Around the same time, another proposal to increase the block size met the opposite fate. An agreement was signed by 58 companies, representing 83.28% of the network’s computing power, in New York at CoinDesk’s 2017 Consensus conference. The agreement called for a doubling of Bitcoin’s maximum block size to two megabytes. Four of the companies were directly involved in mining, one of them being CoinDesk’s parent company, Digital Currency Group (DCG), which also owns U.S. miner Foundry. Another seven signatories were mining pools.

But, six months later, the supposedly powerful signatories backed down and called off the hard fork, or backward-incompatible code change, citing lack of sufficient consensus. Some big-block supporters started a splinter network called Bitcoin Cash.

Asked about the controversy around block sizes and the fact that some changes were never implemented, Skar said that “five years is a long time in Bitcoin’s relatively short history. Things are different now, as are the issues at hand.” It’s up to the people and players in the Bitcoin social ecosystem to determine how change will occur, he said.

SegWit was implemented because the Bitcoin community understood it was key to the network’s success, Faber said. Now, Bitcoin faces another threat: regulation, according to the EWG vice president.

For now, “the decision about how to reduce the electricity used by PoW and the resulting climate pollution is in the hands of the Bitcoin community. But only for the moment. Regulators are not going to stand by as the climate crisis grows worse and worse and digital currencies like bitcoin use more and more electricity, and produce more and more greenhouse gas emissions,” Faber said.

Even if it were possible, implementing a change to the protocol is not the whole story. Jonas Nick, a Bitcoin developer with Blockstream who was involved in another major protocol update that was implemented last year, known as Taproot, said that achieving a “rough community consensus” was an important step for the upgrade to be implemented.

But the key to changing Bitcoin is to convince “an overwhelming majority of economic activity on Bitcoin to use” the new code, Nick said. “You can always change the rules of chess, but you may have to play alone,” the developer said.

The total number of bitcoin nodes is higher than ever (George Kaloudis/CoinDesk).

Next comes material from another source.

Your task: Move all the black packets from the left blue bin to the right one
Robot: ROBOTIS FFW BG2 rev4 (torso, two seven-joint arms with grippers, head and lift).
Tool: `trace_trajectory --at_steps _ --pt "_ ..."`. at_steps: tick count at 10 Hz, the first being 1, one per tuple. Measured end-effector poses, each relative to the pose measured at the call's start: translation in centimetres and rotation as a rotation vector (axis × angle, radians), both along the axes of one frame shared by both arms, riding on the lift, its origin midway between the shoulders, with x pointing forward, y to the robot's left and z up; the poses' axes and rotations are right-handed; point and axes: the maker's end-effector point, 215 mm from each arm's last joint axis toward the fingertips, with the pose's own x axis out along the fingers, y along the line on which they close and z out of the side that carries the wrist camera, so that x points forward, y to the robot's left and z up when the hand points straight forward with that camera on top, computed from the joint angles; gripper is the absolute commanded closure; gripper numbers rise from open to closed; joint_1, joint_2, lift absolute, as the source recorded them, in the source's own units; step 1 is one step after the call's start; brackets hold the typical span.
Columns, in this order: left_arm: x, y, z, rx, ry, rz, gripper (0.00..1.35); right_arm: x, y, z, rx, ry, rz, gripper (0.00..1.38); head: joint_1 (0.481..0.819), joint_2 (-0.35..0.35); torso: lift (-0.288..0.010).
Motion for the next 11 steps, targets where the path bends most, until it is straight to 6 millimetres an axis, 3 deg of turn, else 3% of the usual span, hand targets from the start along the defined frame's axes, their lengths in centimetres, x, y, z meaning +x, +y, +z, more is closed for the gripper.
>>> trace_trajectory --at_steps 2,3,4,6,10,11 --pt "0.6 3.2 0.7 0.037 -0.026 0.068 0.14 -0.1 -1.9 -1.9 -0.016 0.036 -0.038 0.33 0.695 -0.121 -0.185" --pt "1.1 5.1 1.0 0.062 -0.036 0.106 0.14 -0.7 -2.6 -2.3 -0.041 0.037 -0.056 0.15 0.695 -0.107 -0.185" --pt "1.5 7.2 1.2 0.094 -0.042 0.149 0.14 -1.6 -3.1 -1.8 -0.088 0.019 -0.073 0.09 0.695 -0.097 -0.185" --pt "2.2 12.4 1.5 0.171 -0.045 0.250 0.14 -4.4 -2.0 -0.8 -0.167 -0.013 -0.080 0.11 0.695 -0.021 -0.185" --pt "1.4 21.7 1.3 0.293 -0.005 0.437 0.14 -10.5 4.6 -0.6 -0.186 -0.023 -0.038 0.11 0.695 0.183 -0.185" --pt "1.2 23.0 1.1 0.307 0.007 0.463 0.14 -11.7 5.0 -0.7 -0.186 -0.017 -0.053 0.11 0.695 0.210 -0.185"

One measure of bitcoin’s decentralization is the number of reachable nodes that comprise the Bitcoin network. Since the end of 2017, the number of reachable Bitcoin nodes has increased by 27.5%. The blocksize wars indicated that users control the direction of the protocol, which means that more coordination is needed to be undertaken to make wholesale changes to the network.

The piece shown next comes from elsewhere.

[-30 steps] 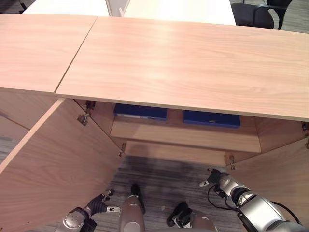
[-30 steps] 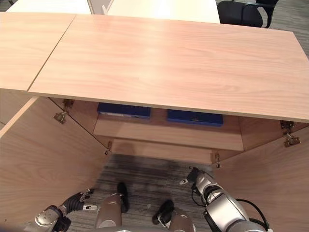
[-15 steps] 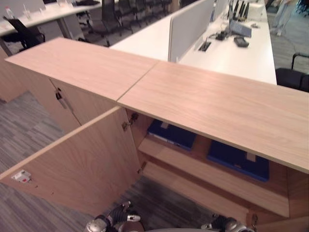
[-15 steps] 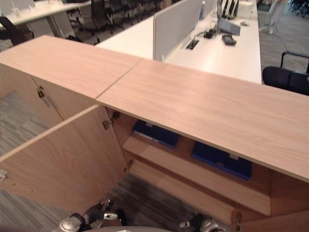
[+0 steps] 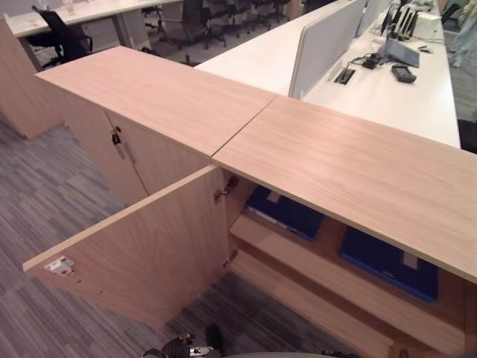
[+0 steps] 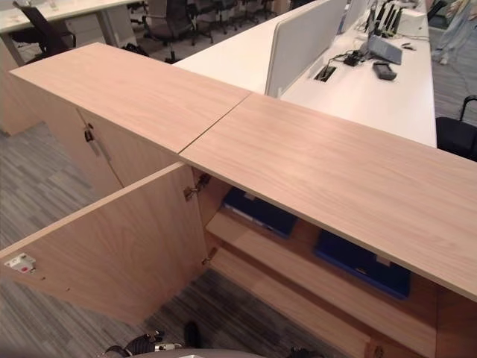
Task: Put the empty folder in the office cabinet
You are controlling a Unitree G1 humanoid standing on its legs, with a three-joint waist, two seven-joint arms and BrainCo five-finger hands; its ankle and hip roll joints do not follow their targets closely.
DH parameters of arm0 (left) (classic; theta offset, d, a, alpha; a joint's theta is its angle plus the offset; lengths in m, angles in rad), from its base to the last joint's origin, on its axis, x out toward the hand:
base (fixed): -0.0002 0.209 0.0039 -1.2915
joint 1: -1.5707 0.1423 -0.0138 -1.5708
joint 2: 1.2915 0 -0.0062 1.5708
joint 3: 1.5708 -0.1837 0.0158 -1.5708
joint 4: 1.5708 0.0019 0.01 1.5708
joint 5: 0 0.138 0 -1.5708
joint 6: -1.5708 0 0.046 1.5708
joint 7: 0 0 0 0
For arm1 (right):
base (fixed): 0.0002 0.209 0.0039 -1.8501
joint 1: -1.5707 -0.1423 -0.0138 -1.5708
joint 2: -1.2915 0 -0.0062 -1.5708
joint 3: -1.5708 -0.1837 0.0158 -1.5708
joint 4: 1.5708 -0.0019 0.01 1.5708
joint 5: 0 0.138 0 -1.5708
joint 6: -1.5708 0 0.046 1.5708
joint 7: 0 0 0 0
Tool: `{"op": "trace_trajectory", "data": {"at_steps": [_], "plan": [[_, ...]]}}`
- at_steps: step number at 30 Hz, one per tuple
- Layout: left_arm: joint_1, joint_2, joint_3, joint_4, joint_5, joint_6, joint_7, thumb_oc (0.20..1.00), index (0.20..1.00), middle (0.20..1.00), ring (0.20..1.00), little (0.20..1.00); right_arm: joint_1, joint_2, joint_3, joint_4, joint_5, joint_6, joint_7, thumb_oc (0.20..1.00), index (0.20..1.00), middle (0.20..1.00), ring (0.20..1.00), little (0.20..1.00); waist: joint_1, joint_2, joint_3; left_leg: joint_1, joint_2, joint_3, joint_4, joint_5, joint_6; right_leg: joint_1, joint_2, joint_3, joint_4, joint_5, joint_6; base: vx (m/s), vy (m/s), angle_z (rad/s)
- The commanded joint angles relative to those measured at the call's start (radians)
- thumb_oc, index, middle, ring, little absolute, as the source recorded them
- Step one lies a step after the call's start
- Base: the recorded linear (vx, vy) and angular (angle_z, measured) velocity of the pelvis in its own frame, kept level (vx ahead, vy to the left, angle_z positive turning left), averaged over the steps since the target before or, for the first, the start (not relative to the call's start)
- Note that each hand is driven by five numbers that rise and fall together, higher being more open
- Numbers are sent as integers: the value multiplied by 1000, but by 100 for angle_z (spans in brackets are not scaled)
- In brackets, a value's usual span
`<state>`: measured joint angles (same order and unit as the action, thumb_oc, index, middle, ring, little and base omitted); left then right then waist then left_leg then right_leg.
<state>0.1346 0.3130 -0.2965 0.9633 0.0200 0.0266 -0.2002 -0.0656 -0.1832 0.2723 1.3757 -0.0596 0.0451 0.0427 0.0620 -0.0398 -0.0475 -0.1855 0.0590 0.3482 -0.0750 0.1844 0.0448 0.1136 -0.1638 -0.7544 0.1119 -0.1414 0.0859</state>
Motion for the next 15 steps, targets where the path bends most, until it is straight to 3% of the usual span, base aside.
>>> {"op": "trace_trajectory", "data": {"at_steps": [1,5,7,9,11,12,13,14,15], "plan": [[35,-11,-1,57,34,-19,17,1000,1000,1000,1000,1000,3,20,1,63,-4,-9,14,1000,1000,1000,1000,1000,9,-10,-59,-1,12,10,19,-79,-75,-108,7,103,-163,154,-5,15,153,44],[40,-17,32,144,25,-25,35,1000,1000,1000,1000,1000,8,16,-7,62,-8,-13,24,1000,1000,1000,1000,1000,17,-3,-60,-6,-8,-32,32,-91,-70,-106,-23,109,-133,150,6,2,78,28],[31,-12,43,181,27,-32,54,1000,1000,1000,1000,1000,10,9,-10,56,-9,-18,29,1000,1000,1000,1000,1000,12,18,-51,-3,-20,-94,21,-100,-64,-104,-67,148,-74,146,26,-19,44,15],[26,-10,58,227,27,-35,70,1000,1000,1000,1000,1000,10,0,-15,56,-1,-22,31,1000,1000,1000,1000,1000,25,21,-49,-9,-29,-139,13,-97,-68,-69,-75,185,-54,120,34,-11,-15,23],[20,-11,66,252,21,-38,76,1000,1000,1000,1000,1000,7,-5,-17,59,6,-25,29,1000,1000,1000,1000,1000,31,18,-46,-15,-33,-158,11,-90,-73,-44,-71,178,-42,97,32,-8,-105,55],[18,-5,93,285,9,-35,85,1000,1000,1000,1000,1000,-1,-5,-6,59,14,-31,26,1000,1000,1000,1000,1000,68,-2,-40,-40,-28,-176,17,-68,-84,-12,-39,153,-44,47,18,-21,-138,89],[16,-4,93,286,8,-36,85,1000,1000,1000,1000,1000,-3,-3,-6,60,15,-32,26,1000,1000,1000,1000,1000,65,-3,-39,-41,-28,-179,18,-67,-85,-10,-37,150,-44,44,16,-52,-299,99],[19,7,132,304,-14,-37,92,1000,1000,1000,1000,1000,-22,-2,10,54,24,-33,23,1000,1000,1000,1000,1000,111,-21,-28,-57,-16,-180,19,-48,-96,-4,-4,110,-54,14,4,-35,-184,91],[17,7,133,305,-15,-38,92,1000,1000,1000,1000,1000,-23,0,11,55,24,-33,23,1000,1000,1000,1000,1000,109,-22,-27,-57,-15,-182,19,-46,-97,-3,-2,108,-56,13,2,-82,-353,74]]}}
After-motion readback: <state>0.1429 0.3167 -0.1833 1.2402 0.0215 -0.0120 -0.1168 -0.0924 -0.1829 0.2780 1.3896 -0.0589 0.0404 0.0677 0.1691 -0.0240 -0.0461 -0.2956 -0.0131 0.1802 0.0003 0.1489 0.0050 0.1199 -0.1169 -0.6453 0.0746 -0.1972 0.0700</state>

Asked whether shifting Bitcoin away from PoW is possible, Nick said that the consensus in the Bitcoin community is that PoW “is the only known consensus algorithm that can power a decentralized currency.”

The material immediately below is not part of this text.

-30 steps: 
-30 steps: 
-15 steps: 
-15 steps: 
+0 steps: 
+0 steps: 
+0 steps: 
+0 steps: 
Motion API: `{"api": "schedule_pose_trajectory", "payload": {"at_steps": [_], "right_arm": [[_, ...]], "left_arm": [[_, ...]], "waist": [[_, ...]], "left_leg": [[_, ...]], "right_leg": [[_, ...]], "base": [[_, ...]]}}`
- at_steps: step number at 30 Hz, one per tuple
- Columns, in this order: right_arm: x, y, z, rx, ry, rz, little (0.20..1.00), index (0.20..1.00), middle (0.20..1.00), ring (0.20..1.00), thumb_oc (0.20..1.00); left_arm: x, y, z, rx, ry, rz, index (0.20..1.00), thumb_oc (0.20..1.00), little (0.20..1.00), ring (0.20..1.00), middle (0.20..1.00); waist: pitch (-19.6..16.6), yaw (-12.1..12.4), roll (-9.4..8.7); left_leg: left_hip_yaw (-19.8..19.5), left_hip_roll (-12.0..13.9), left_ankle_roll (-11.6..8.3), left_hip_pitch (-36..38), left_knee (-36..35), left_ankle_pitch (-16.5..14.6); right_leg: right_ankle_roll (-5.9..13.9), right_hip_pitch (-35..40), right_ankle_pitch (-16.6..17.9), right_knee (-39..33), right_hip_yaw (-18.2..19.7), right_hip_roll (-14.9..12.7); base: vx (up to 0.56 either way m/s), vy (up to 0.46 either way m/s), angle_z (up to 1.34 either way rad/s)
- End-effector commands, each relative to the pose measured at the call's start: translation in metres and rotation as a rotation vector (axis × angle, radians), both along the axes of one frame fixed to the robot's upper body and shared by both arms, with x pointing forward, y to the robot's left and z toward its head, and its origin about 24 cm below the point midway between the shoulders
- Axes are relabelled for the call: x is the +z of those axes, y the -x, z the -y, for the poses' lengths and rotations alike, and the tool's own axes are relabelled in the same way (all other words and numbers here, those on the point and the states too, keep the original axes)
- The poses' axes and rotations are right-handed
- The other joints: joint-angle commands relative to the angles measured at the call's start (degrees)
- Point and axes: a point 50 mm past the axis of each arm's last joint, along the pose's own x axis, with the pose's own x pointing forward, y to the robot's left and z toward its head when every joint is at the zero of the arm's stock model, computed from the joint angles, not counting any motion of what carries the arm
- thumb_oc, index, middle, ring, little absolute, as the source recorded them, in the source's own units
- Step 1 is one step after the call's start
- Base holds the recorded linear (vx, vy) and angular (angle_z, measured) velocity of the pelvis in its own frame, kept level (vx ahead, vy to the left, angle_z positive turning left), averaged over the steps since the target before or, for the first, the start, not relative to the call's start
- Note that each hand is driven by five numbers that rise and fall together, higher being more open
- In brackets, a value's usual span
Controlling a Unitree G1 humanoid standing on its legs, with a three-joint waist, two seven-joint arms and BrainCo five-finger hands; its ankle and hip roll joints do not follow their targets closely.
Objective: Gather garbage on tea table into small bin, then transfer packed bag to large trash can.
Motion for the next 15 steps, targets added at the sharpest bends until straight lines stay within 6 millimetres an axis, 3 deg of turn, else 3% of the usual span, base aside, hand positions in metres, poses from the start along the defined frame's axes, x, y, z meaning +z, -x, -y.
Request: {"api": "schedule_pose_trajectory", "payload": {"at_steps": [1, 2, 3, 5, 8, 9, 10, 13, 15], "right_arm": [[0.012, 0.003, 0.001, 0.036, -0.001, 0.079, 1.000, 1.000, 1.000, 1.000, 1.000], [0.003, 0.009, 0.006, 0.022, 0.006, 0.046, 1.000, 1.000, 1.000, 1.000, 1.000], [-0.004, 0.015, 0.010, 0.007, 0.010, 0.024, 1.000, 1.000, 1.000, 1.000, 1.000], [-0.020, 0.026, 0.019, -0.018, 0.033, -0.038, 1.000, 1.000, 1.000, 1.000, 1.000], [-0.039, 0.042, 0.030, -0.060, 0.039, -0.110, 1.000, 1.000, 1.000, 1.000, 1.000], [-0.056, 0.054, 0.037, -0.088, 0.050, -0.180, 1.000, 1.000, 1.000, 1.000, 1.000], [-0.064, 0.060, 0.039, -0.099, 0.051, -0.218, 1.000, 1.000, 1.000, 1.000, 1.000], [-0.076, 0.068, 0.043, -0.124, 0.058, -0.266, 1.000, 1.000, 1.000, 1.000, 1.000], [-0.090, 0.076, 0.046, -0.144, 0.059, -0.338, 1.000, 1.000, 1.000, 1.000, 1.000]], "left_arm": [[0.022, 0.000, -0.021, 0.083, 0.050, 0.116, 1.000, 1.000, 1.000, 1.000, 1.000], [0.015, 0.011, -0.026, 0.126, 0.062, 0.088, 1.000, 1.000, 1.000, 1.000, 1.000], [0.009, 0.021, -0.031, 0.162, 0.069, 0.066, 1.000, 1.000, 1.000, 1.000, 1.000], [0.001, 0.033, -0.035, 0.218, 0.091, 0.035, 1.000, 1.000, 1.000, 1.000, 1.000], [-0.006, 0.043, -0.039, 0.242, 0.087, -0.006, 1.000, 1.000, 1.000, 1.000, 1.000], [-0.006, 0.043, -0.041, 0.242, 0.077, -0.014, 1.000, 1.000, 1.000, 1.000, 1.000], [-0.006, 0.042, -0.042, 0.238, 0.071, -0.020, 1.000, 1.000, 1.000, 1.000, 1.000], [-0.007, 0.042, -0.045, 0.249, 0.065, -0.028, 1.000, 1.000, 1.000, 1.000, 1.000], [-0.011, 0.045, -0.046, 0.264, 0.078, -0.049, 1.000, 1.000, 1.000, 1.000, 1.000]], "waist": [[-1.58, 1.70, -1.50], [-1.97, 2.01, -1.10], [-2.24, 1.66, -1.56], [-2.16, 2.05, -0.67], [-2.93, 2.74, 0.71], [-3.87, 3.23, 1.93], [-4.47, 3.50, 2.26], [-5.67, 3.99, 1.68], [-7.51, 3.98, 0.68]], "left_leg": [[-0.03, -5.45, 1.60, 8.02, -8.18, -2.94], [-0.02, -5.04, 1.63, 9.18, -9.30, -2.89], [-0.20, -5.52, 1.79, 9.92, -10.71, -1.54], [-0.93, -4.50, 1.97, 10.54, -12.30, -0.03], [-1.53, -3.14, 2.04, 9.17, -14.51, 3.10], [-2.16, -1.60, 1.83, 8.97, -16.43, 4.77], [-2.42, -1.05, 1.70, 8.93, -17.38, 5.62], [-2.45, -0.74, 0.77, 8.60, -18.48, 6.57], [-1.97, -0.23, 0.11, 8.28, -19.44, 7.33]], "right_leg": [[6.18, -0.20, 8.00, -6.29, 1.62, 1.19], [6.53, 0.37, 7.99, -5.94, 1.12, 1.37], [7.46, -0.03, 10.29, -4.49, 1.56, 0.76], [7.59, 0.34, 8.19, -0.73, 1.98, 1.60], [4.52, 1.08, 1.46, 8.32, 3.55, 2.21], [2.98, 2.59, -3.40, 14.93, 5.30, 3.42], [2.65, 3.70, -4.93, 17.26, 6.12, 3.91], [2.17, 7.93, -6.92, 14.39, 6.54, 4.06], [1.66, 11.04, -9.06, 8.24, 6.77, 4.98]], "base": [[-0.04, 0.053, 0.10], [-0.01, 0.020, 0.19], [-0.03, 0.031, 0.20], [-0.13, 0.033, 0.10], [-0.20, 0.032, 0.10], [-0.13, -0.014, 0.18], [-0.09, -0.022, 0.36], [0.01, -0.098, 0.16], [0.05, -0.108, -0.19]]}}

Andrew M. Bailey, who teaches about cryptocurrencies at the joint Yale-National University of Singapore College, said that “people have tried to switch Bitcoin through various forks, but the value of these tokens tends to sink “very, very quickly.”

“What that suggests is that the vast majority of Bitcoiners are just going to sell their forked proof-of-stake coin” and that “the only way to make it happen is actually to get social consensus” from the entire community, he said.

Bailey thinks that this consensus is “extraordinarily unlikely because Bitcoin has this conservative development culture,” which makes changes slowly and only when the community is absolutely certain about their effects.